> **Work required**
The entries below should be copied exactly and completely.

> **Dataset entries**
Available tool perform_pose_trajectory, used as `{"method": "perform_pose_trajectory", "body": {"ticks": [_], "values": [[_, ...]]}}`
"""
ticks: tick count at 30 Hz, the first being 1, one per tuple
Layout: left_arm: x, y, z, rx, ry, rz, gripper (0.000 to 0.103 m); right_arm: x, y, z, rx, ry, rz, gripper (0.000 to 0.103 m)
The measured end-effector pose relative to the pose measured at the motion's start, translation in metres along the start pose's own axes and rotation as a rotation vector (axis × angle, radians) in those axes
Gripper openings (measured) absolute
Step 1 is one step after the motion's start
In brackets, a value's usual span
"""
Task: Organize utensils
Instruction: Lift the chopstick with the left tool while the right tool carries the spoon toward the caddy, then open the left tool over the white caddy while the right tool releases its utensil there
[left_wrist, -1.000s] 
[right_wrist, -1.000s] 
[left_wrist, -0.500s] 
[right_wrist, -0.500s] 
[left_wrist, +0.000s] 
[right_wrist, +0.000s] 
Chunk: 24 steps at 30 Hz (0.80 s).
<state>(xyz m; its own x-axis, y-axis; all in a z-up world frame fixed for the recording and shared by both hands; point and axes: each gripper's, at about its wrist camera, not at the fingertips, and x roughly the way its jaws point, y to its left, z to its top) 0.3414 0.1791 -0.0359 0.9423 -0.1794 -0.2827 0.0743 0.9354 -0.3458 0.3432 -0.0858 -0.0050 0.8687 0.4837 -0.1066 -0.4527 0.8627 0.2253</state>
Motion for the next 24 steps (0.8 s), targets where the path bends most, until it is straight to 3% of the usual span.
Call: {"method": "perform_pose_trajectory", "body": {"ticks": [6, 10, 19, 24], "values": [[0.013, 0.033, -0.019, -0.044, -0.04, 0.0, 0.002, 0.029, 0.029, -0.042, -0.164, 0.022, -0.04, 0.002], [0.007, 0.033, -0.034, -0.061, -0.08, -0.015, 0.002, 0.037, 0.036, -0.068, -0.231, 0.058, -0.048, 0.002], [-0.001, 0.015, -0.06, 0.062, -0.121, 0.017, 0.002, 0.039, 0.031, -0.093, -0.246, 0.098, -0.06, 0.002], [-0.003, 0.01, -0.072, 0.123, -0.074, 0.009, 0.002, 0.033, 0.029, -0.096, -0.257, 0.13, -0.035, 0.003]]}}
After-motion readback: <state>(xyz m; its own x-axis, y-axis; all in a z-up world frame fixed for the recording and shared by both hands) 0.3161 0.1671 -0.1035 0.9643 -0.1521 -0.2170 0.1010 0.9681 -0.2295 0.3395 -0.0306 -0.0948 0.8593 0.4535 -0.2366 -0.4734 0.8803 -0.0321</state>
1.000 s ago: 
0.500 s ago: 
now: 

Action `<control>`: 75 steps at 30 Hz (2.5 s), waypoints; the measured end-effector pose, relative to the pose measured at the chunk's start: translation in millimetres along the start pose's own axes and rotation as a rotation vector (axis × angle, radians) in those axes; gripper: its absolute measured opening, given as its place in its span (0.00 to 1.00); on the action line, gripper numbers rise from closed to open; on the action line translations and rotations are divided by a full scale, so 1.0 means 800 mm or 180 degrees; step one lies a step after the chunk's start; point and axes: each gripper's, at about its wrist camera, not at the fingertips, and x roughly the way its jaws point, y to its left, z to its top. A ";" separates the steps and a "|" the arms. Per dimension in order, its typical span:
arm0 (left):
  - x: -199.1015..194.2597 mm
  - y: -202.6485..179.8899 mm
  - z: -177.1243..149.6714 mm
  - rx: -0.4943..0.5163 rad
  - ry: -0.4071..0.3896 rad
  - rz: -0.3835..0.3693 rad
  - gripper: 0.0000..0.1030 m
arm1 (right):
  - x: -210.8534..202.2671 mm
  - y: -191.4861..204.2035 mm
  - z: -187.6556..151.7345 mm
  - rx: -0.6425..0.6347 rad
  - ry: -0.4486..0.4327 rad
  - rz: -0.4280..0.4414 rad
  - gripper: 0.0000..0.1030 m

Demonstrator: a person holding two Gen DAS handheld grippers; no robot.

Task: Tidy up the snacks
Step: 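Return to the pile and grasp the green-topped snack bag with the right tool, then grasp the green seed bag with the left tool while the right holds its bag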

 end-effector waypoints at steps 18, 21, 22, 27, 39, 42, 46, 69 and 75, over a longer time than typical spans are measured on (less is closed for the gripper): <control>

> **Finished task**
Available tool perform_pose_trajectory, used as `{"method": "perform_pose_trajectory", "body": {"ticks": [_], "values": [[_, ...]]}}`
"""
ticks: tick count at 30 Hz, the first being 1, one per tuple
Layout: left_arm: x, y, z, rx, ry, rz, gripper (0.000 to 0.103 m); right_arm: x, y, z, rx, ry, rz, gripper (0.000 to 0.103 m)
The measured end-effector pose relative to the pose measured at the motion's start, translation in metres along the start pose's own axes and rotation as a rotation vector (axis × angle, radians) in those axes
Gripper openings (measured) absolute
Step 1 is one step after the motion's start
In brackets, a value's usual span
"""
Task: Organize utensils
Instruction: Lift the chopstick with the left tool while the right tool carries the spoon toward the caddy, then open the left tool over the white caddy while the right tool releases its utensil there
[left_wrist, -1.000s] 
[right_wrist, -1.000s] 
[left_wrist, -0.500s] 
[right_wrist, -0.500s] 
[left_wrist, +0.000s] 
[right_wrist, +0.000s] 
Chunk: 24 steps at 30 Hz (0.80 s).
<state>(xyz m; its own x-axis, y-axis; all in a z-up world frame fixed for the recording and shared by both hands; point and axes: each gripper's, at about its wrist camera, not at the fingertips, and x roughly the way its jaws point, y to its left, z to its top) 0.3414 0.1791 -0.0359 0.9423 -0.1794 -0.2827 0.0743 0.9354 -0.3458 0.3432 -0.0858 -0.0050 0.8687 0.4837 -0.1066 -0.4527 0.8627 0.2253</state>
Motion for the next 24 steps (0.8 s), targets where the path bends most, until it is straight to 3% of the usual span.
Call: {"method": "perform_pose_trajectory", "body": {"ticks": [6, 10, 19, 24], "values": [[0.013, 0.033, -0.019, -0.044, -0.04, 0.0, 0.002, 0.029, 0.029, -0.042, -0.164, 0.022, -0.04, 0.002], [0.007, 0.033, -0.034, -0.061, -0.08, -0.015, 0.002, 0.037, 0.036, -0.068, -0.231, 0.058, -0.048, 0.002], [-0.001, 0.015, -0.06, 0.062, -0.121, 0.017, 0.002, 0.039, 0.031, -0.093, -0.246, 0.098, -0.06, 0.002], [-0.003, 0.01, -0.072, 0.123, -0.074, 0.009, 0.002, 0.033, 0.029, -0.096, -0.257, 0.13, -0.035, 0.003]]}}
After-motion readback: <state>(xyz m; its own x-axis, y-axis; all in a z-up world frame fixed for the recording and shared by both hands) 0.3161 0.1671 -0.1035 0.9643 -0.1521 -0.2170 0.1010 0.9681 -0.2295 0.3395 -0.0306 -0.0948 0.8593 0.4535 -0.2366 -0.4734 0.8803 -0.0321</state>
1.000 s ago: 
0.500 s ago: 
now: 

Action `<control>`: 75 steps at 30 Hz (2.5 s), waypoints; the measured end-effector pose, relative to the pose measured at the chunk's start: translation in millimetres along the start pose's own axes and rotation as a rotation vector (axis × angle, radians) in those axes; gripper: its absolute measured opening, given as its place in its span (0.00 to 1.00); on the action line, gripper numbers rise from closed to open; on the action line translations and rotations are divided by a full scale, so 1.0 means 800 mm or 180 degrees; step one lies a step after the chunk's start; point and axes: each gripper's, at about its wrist camera, not at the fingertips, and x roughly the way its jaws point, y to its left, z to its top. A ";" separates the steps and a "|" the arms. Per dimension in order, its typical span:
arm0 (left):
  - x: -199.1015..194.2597 mm
  - y: -202.6485..179.8899 mm
  - z: -177.1243..149.6714 mm
  - rx: -0.4943..0.5163 rad
  - ry: -0.4071..0.3896 rad
  - rz: -0.3835..0.3693 rad
  - gripper: 0.0000..0.1030 m
arm1 (right):
  - x: -210.8534..202.2671 mm
  - y: -191.4861..204.2035 mm
  - z: -187.6556..151.7345 mm
  - rx: -0.6425..0.6347 rad
  - ry: -0.4486..0.4327 rad
  - rz: -0.4280..0.4414 rad
  - gripper: 0.0000..0.1030 m

Demonstrator: a person holding two Gen DAS handheld grippers; no robot.

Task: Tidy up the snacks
Step: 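Return to the pile and grasp the green-topped snack bag with the right tool, then grasp the green seed bag with the left tool while the right holds its bag
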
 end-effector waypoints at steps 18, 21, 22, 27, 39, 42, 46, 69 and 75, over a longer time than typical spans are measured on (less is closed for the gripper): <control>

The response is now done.